俺の住んでいる『鳴子村』は物凄い田舎である。一応電気は通っているが、隣の家までの距離は50メートル以上離れているし、コンビニだって一番近くて原付バイクで30分。
俺の通う高校もいかにも田舎らしく、全校生徒は45人、校舎は木造一階建て。恐らく全校生徒全員が品性良好。グレようものなら一日でその話が村民全体に伝わりみんなからあからさまに心配される始末。田舎の情報網半端ない。
まあつまり、この村には良くも悪くもみんなが家族みたいなものだ。尤も思春期の子供からしたら反発対象なのだろうが。
そしてこの村には沢山の伝説伝承がある。
村に流れる川には河童がいる。家には座敷童が、家鳴りが住んでいる。山には雪女や山姥が…
といった風に挙げていけばキリがないほどだ。きっと他の人からしたら鼻で笑うようなものかもしれない。
だがこの村には本当に彼らがいるのだ。
嘘だと思ったとしても事実だから仕方がない。
彼らはたびたび人を襲うことがある。しかしその大抵は彼らの土地を荒らしたものであったり、勝手に縄張りに入ったせいだ。
まあそうでなくとも襲うときは襲うが、そのときは人にもいろいろ対処法がある。だがその話はまたにしよう。
「ただいま。」
木の引き戸を開けて靴を脱ぐ。
廊下を歩こうとして前を向くと
『ばあっ!!』
目の前に天井下がりが現れた。
こいつは人を驚かそうとするだけで害は無いのだが、害は無いのだが天井を遠慮なく突き破って現れる。一人暮らしの俺としてはそう何度も天井を壊されては堪らない。
「自分で直せよ。」
完全に俺の家に住み着いてるあいつに僕は最早一切驚くこともなく一瞥だけして修理を命じた。
『…はい』
背後からショボーンという効果音が聞こえた気がしたが気にしない。
居間に入って本を読み始めるとどこからか視線を感じる。それも一つや二つじゃない、何十という目が僕を見ている。
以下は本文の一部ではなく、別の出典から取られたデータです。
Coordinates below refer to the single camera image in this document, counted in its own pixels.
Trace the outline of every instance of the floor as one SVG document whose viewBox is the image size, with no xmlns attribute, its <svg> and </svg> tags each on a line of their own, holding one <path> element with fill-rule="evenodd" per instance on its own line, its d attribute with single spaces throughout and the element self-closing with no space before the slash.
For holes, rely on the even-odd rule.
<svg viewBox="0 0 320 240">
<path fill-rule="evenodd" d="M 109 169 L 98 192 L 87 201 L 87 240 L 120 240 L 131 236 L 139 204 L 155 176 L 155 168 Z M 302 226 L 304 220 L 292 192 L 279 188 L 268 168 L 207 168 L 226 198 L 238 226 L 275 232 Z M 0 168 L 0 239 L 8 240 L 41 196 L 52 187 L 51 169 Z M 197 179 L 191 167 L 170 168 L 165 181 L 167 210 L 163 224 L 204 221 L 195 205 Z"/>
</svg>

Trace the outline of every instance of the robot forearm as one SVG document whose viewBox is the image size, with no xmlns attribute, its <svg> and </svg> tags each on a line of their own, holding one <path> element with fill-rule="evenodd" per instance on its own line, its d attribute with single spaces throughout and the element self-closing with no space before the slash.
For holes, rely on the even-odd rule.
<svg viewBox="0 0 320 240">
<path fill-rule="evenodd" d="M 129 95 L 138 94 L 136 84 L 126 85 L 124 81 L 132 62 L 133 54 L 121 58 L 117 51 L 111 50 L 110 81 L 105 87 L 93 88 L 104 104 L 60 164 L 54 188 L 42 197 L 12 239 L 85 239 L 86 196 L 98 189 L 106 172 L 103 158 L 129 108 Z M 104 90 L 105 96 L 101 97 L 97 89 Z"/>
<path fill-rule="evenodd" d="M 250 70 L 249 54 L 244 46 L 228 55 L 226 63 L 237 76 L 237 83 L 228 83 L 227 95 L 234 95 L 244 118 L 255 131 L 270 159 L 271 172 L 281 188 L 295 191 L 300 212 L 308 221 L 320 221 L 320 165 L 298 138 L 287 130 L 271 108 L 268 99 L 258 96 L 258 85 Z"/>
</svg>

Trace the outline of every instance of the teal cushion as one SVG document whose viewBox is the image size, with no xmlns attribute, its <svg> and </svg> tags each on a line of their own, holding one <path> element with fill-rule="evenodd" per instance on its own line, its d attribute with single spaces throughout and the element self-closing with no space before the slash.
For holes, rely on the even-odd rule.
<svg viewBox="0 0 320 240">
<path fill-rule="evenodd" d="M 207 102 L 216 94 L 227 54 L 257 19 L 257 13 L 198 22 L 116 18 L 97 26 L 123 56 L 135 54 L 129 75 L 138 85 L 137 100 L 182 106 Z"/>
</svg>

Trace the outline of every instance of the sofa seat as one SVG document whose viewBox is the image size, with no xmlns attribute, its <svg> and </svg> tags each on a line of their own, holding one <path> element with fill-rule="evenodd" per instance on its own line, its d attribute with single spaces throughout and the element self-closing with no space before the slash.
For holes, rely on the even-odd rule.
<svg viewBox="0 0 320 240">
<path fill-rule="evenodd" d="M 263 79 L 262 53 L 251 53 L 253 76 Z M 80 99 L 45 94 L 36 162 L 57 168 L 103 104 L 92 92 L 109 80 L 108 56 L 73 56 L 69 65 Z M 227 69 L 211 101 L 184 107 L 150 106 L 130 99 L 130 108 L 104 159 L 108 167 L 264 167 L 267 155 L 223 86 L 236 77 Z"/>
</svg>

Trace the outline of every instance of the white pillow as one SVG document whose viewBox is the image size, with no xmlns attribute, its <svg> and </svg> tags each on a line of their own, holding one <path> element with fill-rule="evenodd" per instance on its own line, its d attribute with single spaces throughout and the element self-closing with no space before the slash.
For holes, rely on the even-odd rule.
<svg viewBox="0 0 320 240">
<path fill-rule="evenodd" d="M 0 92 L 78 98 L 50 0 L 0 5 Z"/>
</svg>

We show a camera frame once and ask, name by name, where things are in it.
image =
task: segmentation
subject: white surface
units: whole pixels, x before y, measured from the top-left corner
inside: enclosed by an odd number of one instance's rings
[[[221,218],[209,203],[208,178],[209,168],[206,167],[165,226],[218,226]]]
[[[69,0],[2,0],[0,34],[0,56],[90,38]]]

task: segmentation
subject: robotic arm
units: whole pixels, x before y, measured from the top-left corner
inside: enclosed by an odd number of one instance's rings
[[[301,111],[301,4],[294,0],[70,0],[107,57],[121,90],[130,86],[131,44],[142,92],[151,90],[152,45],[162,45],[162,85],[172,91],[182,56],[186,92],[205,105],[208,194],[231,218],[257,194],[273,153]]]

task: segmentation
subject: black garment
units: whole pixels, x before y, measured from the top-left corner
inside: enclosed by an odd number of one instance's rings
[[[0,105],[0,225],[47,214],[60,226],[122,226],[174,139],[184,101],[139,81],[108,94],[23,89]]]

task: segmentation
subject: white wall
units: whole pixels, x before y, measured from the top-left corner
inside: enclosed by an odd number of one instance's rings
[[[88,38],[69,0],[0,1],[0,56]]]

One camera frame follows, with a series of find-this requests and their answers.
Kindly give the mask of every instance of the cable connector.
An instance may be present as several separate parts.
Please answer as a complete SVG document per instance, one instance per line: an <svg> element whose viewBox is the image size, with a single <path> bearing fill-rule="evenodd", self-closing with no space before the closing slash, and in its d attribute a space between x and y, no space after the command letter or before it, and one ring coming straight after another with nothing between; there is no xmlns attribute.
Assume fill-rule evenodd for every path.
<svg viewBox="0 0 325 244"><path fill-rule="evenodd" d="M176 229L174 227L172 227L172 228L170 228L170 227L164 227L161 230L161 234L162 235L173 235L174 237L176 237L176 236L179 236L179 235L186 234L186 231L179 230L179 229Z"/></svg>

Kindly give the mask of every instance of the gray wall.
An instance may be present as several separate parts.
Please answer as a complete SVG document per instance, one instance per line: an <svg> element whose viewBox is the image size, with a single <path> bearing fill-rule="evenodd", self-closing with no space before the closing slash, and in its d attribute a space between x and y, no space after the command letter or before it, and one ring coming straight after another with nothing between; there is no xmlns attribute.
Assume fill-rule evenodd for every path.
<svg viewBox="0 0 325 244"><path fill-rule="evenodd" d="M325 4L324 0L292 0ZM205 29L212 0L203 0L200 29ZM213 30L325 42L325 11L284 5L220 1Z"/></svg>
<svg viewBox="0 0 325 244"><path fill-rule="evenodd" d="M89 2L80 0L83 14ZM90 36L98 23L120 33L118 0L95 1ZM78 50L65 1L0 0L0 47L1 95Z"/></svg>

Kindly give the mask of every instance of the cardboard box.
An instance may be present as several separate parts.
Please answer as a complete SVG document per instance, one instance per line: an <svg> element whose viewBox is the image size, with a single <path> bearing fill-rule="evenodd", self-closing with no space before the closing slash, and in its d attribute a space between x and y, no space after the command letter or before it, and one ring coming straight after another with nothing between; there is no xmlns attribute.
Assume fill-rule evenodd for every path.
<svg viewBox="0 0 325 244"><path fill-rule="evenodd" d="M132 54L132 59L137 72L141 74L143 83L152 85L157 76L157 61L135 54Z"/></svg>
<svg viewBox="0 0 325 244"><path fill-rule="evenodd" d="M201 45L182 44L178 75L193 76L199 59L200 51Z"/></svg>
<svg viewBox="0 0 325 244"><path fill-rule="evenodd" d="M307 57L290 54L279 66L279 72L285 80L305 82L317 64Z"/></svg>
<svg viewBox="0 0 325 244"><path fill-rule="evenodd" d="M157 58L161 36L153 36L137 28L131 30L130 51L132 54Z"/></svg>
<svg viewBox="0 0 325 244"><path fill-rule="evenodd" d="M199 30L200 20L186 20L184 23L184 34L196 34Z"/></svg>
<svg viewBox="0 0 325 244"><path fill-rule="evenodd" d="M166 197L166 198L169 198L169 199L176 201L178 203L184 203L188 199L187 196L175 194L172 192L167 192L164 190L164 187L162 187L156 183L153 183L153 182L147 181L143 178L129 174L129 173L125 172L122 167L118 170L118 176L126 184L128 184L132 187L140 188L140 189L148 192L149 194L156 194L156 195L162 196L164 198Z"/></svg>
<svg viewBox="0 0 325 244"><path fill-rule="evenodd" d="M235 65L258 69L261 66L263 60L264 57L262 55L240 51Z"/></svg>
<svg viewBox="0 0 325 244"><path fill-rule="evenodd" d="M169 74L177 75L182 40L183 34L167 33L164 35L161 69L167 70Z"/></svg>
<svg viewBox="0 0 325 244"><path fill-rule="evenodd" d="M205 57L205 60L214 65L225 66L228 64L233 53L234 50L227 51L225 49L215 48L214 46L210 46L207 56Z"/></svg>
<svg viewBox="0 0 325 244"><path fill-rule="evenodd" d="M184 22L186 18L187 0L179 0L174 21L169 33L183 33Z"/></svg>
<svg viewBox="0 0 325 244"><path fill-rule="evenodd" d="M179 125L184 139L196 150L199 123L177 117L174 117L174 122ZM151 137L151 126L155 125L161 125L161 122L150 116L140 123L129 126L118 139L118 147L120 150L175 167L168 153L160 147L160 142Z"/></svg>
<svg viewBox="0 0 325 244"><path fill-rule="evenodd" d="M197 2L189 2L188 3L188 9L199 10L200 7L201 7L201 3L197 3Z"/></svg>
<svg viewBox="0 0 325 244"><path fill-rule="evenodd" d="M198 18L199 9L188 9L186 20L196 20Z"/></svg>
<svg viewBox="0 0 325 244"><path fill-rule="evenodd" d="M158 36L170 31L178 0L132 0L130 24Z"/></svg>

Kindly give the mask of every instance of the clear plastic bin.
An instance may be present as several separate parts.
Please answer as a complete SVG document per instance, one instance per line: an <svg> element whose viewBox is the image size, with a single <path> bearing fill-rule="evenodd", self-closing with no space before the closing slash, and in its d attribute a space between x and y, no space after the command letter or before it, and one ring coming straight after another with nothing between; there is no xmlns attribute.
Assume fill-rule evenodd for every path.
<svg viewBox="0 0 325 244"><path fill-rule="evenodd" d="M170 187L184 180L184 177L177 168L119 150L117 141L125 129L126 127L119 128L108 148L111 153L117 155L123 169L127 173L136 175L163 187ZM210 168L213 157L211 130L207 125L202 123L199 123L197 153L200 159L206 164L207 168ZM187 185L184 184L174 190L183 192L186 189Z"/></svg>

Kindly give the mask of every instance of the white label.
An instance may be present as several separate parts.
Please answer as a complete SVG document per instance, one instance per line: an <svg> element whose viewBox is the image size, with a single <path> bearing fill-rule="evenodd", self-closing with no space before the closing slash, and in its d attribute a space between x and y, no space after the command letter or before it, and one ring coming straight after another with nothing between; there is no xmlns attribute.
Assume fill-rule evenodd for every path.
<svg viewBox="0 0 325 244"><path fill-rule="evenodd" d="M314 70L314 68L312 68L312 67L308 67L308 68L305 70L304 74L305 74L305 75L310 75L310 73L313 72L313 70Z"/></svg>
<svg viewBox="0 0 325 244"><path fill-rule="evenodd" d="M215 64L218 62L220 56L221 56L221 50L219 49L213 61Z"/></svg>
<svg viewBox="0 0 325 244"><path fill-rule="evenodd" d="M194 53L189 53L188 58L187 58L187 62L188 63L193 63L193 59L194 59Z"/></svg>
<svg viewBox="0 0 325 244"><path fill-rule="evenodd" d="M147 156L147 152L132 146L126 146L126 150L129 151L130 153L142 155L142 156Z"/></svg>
この家に住んでる妖怪は結構いるが、家の主を不躾に見る奴らはいないはずということは
「新入り、か?」
視線の元を辿ると障子がある。障子を開けて廊下を見る、が誰もいない。
「あれ?」
障子を閉めると視線の主に気が付いた。
「うわぁ…」
障子に沢山の目が張り付いておりこちらを見つめていた。
「びっくりした。」
『知っているか小僧、驚いた人間はそんなテンションの低いリアクションをとらない。』
「どちらかと言えば口ないのに喋ってることに驚きだ。」
まさしく壁に耳有り障子に目有りといったところか
「百々目鬼だな。」
百々目鬼…百の目を持つ鬼。しかし身体は目だけでありなんの害悪もない小妖怪。
『ふんっ俺様を知っているとはなかなかだな小僧。…この屋敷はこの俺が乗っ取った!速やかに屋敷から出ていけ!』
「帰るなら玄関はあっちだぞ。」
『話しを聞いてたか小僧!!』
「聞いた上の最善の判断だ。」
ていうか乗っ取ってるのは障子一枚程度なのに、ここまで調子に乗り自分の力を過信するとは…
『早く出て行かないとひどい目に合わせるぞ?!』
「目しかないお前にできる酷いこととやらを是非とも教えてほしい。」
百々目鬼は妖怪というだけで俺が怖がると思っていたらしく目に見えて焦る。
『え、えっと…お前のことガン見し続けるぞ!』
「…で?俺は特に困らないんだけど?」
それにしてもコイツには瞼があるのだろうか?もしなければドライアイになっていそうだ。
『と、とにかく困らせてやるからな!』
「そう。」
あ、瞬きした。
『ちょ、お前、何を、いたたたたっ瞼ひっぱんな!痛い!』
「おお!やってみるものだな。」
『子供の好奇心が残酷だ!』
あれから二時間、丁度夕飯を作る時間帯だ。百々目鬼はめげずに俺を見続けている。ウザい以外には特に害はない。だがそろそろ飽きてきた。何らかの対処をしよう。
まあその前に夕飯なのだが…
「そうだ、カレーにしよう。」
そう決めたら庭の畑に行きジャガイモと人参、玉ねぎを収穫する。店の少ないこの村なので肉も畑で採れたらいいのに…と切実に思う。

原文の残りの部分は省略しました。